Ondansetron RapidFilm gains European approval


Suitable for children and adults with swallowing difficulties

BioAlliance Pharma has received DCP approval in 16 European countries for Setofilm, a filmstrip formulation containing 4mg and 8mg Ondansetron.

The product has been co-developed by Swiss healthcare company Applied Pharma Research (APR), German drug delivery specialist Labtec and US pharmaceutical firm MonoSol Rx. BioAlliance of France holds commercialisation rights for Europe.

According to BioAlliance, it is the first prescription drug product approved in a dosage form based on filmstrip technology on a worldwide basis.

BioAlliance will launch the Ondansetron filmstrip under the brand name Setofilm. The product is indicated for the prevention and treatment of chemotherapy- and radiotherapy-induced nausea and vomiting (CINV) in adults and in children aged 6 months and above, and the prevention and treatment of post-operative nausea and vomiting (PONV) in adults and children aged 4 years and above. The dosage form is said to be particularly suitable for patients having difficulties in swallowing, such as children and the elderly. Once placed in the mouth, it dissolves in a few seconds and is swallowed with the saliva without the need of water.

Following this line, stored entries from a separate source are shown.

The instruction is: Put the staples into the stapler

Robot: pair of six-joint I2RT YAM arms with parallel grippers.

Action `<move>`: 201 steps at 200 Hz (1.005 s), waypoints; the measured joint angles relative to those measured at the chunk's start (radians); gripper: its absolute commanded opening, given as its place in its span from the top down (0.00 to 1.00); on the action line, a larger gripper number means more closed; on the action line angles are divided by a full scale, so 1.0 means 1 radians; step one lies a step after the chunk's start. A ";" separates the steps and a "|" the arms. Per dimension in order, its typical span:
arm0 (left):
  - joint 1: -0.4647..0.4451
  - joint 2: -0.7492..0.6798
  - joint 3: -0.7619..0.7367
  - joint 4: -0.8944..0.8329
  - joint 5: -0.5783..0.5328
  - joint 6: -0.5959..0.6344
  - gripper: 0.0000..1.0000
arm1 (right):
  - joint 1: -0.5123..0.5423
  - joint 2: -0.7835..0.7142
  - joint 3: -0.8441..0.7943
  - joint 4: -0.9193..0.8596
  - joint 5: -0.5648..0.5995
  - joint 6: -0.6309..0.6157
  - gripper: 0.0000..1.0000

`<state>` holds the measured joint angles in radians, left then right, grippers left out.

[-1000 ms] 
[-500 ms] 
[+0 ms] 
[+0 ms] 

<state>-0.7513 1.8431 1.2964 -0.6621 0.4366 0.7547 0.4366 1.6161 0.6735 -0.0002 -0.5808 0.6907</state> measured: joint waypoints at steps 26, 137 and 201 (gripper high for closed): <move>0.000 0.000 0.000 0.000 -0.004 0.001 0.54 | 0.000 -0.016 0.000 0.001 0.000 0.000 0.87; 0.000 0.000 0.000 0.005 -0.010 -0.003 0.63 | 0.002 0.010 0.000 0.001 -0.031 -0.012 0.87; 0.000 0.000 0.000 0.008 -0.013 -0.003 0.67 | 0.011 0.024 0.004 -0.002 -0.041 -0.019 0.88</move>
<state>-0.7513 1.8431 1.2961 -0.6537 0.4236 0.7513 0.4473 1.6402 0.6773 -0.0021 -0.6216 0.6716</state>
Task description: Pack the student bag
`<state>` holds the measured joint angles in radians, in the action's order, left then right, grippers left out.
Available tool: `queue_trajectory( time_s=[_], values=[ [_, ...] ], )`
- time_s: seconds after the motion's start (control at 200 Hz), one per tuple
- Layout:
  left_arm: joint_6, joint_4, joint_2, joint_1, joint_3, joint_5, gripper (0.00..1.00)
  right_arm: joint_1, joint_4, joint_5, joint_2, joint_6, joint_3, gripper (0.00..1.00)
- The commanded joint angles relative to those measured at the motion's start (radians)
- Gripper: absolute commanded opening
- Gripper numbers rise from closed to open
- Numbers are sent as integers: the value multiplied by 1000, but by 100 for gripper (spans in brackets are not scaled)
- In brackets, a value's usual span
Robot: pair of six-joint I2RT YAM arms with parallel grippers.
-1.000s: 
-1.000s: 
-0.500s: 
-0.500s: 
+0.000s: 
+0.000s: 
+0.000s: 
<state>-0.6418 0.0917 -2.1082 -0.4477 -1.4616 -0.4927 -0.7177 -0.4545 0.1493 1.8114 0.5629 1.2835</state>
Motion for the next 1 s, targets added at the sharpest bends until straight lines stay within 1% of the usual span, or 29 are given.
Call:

The total market for CINV and PONV in the seven major markets (top 5 EU countries, US and Japan) was approximately US$1.6bn in 2008. Ondansetron is the best-selling drug in this therapeutic class with total sales of around US$700m during the same period (2008, Datamonitor). Investigational uses of the drug include Parkinson’s disease, Schizophrenia, Irritable Bowel Syndrome and several other applications.

‘Given our shared expertise, this collaboration creates a unique opportunity to broaden the development reach for prescription film products,’ said Mark Schobel, president and chief executive of MonoSol.

‘We look forward to leveraging the capabilities and skills of our partners APR and Labtec as well as the unique attributes of our film strip technology to advance several drug targets for film delivery.’